A commonly used metric to evaluate the performance of AES implementations on FPGAs is the throughput-to-area ratio, expressed in megabits per second (Mbps) per slice. This metric balances the consideration of speed (throughput) and hardware resource consumption (logic slices). A survey of multiple academic works, including those by references [
5,
12,
18], was conducted to determine the efficiency of AES FPGA designs. The results of the survey are shown in
Table 2.
These thresholds were derived from typical values documented in existing literature. For example, one study reported an AES implementation with a throughput of 13.3 Mbps/slice on a Virtex-5 device, demonstrating the high efficiency of pipelined architectures [
12]. Similarly notable is the attainment of 8.4 Mbps/slice in their AES-XTS design, which also falls within the “highly efficient” category [
18]. Conversely, many FSM-based or iterative designs operate at speeds between 0.5 and 1.0 Mbps per slice. While this is considered efficient, it is particularly notable for lightweight or embedded applications [
5].
5. Conclusions
This study presents a detailed comparison of Advanced Encryption Standard (AES)-128 encryption and decryption implementations based on finite state machines (FSMs) on field-programmable gate array (FPGA) and MATLAB platforms, utilizing identical architectures and input parameters. Experimental results from both platforms yielded accurate, consistent cryptographic outputs, confirming functional equivalence. However, the FPGA implementation demonstrated substantially faster execution speeds, achieving microsecond-level performance, while the MATLAB implementation achieved millisecond-level performance. The FPGA implementation demonstrated high throughput, achieving 872.53 Mbps for encryption and 858.49 Mbps for decryption. It maintained efficient area usage at 0.691 and 0.601 Mbps/slice, respectively.
A comparison of the FSM FPGA design with other software-based implementations revealed several advantages. Not only did it achieve performance speeds several orders of magnitude faster, but it also introduced formal FSM modeling, a feature lacking in many existing MATLAB-only approaches. Unlike highly optimized pipelined FPGA designs, which offer higher throughput but consume more logic area, this FSM-based approach strikes a balance between speed and hardware efficiency.

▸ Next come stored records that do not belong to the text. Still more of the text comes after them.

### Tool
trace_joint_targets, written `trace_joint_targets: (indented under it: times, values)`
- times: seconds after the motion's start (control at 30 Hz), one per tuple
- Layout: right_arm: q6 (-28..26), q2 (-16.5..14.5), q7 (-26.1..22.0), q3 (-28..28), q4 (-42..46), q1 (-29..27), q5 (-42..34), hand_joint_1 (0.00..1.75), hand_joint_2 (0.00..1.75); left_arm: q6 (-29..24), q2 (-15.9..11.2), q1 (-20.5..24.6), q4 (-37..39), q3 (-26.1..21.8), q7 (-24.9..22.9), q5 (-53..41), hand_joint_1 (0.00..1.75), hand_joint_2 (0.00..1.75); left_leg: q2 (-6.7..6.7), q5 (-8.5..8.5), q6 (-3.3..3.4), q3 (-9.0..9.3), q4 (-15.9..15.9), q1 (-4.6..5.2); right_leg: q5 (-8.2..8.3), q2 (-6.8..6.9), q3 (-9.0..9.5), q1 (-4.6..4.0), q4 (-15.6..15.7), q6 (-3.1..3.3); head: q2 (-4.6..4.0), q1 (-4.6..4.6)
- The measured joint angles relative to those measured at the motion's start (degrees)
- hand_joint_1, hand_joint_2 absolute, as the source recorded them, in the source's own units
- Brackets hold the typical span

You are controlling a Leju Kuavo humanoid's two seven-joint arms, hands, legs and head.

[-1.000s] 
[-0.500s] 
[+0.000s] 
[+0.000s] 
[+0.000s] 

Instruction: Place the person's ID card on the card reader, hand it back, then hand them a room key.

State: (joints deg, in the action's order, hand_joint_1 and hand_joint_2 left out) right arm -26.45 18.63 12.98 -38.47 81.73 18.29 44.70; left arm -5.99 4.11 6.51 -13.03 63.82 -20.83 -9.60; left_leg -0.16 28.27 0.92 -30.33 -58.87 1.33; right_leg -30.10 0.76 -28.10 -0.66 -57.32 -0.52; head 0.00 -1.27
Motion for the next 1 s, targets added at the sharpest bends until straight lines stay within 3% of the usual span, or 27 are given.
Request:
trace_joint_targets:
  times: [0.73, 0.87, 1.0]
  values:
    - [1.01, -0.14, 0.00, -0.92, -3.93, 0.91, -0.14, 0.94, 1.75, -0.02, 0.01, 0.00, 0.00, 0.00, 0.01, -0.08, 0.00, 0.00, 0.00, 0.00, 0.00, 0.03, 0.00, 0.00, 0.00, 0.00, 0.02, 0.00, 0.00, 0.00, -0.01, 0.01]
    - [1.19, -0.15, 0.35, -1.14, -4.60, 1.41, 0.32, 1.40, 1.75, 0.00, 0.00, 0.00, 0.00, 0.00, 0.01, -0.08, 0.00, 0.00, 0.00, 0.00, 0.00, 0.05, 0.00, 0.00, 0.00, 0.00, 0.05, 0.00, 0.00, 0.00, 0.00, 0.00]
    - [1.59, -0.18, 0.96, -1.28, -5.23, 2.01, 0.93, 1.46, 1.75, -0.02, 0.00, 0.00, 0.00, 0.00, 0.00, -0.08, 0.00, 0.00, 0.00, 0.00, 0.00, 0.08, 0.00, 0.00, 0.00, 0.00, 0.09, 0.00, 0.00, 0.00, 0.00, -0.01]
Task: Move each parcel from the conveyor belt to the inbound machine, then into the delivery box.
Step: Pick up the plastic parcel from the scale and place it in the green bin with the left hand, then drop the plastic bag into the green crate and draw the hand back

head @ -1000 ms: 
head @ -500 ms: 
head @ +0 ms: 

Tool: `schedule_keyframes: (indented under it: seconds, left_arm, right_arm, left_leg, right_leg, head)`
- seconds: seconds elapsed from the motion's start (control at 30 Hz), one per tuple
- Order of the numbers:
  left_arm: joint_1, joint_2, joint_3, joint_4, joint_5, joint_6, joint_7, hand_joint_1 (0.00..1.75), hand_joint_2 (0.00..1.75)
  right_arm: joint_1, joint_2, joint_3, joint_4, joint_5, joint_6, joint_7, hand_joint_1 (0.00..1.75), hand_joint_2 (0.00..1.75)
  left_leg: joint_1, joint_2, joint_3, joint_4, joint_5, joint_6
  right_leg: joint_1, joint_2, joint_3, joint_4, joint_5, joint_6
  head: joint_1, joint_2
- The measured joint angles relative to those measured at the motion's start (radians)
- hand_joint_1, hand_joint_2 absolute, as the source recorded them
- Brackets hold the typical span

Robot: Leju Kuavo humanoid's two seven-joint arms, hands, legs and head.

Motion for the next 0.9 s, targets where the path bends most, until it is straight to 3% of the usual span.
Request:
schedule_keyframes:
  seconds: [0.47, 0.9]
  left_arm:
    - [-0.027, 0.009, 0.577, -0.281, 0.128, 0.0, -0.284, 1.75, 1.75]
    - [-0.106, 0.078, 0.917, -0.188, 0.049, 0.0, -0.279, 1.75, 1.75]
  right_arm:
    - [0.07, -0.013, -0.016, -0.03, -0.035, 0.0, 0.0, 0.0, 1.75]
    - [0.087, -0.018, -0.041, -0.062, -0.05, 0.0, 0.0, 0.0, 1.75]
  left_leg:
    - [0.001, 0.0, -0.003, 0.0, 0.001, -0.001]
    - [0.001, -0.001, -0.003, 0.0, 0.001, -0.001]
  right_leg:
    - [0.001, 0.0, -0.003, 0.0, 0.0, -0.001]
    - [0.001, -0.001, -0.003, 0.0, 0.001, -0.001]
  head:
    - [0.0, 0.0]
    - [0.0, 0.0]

Its moderate area usage, combined with substantial throughput, makes it ideal for lightweight, embedded cryptography systems where critical resource constraints and power efficiency are prerequisites.
In conclusion, integrating FSM control into AES-128 enhances structural clarity and logic reuse while providing real-time performance advantages. This work contributes valuable insights to the field of designing secure, efficient, and scalable encryption systems for academic and industrial embedded applications.